→ **WHAT YOU ARE ASKED TO DO**:
In full and without alteration, transcribe the listing.

——————

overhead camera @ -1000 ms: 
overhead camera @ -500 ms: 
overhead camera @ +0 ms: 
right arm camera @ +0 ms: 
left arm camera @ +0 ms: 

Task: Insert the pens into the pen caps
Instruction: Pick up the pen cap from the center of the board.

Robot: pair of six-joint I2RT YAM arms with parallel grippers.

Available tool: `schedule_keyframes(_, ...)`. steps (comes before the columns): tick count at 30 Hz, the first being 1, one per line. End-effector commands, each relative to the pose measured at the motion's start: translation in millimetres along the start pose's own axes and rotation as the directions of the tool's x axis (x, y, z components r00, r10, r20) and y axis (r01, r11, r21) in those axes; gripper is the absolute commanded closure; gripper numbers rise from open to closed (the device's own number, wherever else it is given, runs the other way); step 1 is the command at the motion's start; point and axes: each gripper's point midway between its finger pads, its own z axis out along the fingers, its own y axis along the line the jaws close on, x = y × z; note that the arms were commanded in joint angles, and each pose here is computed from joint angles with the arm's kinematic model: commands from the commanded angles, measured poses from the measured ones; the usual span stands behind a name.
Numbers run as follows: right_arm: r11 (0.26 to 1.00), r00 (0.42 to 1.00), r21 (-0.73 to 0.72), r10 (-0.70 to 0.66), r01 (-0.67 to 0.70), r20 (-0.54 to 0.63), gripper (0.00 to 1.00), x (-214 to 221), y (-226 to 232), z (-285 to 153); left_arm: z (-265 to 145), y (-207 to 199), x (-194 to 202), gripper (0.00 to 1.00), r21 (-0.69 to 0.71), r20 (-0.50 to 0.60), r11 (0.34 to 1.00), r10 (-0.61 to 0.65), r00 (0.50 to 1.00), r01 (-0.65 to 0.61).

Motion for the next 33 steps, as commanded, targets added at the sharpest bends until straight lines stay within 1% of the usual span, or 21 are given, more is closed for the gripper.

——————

→ **SOLUTION FOR THIS TASK**:
overhead camera @ -1000 ms: 
overhead camera @ -500 ms: 
overhead camera @ +0 ms: 
right arm camera @ +0 ms: 
left arm camera @ +0 ms: 

Task: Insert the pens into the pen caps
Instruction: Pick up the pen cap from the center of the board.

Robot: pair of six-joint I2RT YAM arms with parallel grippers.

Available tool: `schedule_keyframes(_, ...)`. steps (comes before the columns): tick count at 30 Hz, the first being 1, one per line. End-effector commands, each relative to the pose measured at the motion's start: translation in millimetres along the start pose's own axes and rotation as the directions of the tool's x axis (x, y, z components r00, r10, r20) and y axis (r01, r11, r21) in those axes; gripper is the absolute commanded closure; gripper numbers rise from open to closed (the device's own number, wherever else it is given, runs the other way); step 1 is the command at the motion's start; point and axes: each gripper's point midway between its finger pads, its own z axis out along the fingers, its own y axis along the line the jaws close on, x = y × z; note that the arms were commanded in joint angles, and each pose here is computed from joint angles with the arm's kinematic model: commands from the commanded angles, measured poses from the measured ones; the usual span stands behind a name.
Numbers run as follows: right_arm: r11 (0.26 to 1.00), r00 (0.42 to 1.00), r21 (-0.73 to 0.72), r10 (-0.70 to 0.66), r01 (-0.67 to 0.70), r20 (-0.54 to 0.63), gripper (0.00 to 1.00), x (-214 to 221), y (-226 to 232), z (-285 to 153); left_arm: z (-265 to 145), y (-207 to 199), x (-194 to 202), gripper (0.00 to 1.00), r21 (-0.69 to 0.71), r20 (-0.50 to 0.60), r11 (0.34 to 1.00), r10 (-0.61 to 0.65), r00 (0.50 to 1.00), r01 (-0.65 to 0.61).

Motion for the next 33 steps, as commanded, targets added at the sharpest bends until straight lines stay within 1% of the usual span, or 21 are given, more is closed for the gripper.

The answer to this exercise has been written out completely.